[Supplied material Boundary: Start]

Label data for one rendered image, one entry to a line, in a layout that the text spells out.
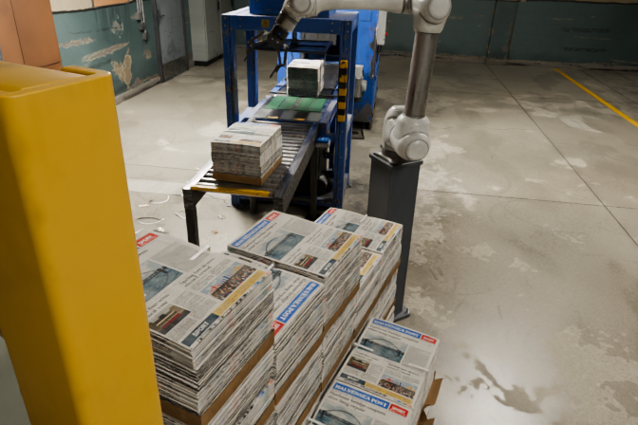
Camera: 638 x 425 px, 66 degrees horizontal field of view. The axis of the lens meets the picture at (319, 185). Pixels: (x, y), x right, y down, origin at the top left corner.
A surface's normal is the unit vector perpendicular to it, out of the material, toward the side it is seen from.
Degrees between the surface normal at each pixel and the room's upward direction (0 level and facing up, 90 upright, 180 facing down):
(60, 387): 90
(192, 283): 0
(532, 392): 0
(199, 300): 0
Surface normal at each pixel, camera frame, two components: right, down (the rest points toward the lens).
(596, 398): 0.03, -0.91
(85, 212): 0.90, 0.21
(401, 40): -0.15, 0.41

[Supplied material Boundary: End]
[Supplied material Boundary: Start]

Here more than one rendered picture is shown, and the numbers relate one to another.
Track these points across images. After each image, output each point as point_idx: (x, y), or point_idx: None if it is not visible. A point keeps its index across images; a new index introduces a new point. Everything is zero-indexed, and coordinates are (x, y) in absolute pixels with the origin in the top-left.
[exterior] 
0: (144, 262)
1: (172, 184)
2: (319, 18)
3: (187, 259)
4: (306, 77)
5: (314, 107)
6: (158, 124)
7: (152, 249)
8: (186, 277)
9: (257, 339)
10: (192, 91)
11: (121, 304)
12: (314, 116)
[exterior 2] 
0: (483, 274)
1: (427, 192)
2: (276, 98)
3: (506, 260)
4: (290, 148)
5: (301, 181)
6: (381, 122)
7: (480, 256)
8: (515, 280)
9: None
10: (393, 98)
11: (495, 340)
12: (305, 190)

[Supplied material Boundary: End]
[Supplied material Boundary: Start]

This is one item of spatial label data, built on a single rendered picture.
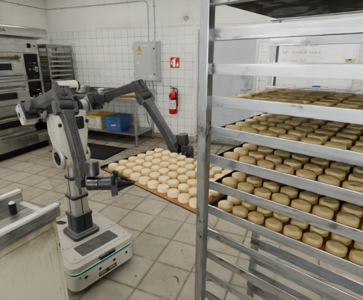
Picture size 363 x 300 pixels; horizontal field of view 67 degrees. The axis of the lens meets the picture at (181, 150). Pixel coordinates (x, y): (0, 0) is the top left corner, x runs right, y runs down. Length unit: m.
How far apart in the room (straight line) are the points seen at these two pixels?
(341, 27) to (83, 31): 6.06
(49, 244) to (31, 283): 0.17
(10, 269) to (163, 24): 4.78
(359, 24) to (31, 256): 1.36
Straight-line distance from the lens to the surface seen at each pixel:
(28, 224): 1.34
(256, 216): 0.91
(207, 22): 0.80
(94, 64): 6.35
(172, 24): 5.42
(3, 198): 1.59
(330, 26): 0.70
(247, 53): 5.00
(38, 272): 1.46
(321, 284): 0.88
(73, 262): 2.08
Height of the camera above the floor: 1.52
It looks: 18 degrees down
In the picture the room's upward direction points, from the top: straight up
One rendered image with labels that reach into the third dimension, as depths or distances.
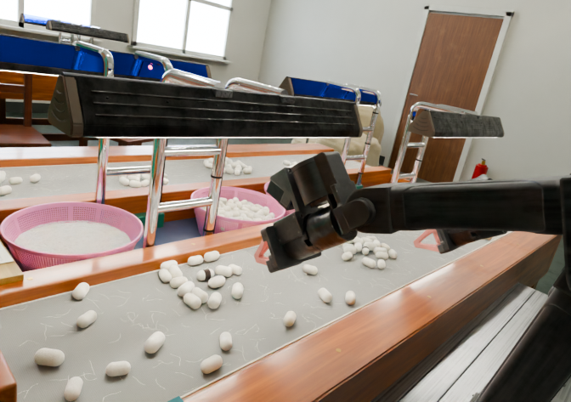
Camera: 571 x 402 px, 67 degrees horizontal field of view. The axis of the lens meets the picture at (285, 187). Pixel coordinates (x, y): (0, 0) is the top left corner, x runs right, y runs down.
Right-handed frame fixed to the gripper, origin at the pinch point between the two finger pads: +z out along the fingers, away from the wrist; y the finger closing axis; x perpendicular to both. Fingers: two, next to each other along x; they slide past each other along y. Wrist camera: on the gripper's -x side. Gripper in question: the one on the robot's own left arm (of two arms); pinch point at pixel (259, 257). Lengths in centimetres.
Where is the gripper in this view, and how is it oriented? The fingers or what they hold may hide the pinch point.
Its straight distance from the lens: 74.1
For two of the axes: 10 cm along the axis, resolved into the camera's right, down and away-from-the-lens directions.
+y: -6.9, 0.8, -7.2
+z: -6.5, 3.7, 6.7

[Supplied material Boundary: End]

** Exercise description **
Take exactly the lines from the one containing "(532, 392): 0" through the one containing "(401, 40): -0.15, 0.41" in the data above, and output them with nothing added.

** Completed task **
(532, 392): 0
(199, 300): 0
Surface normal at each pixel, camera frame, two components: right, down (the rest points toward the lens).
(596, 398): 0.03, -0.91
(85, 212): 0.90, 0.21
(401, 40): -0.15, 0.41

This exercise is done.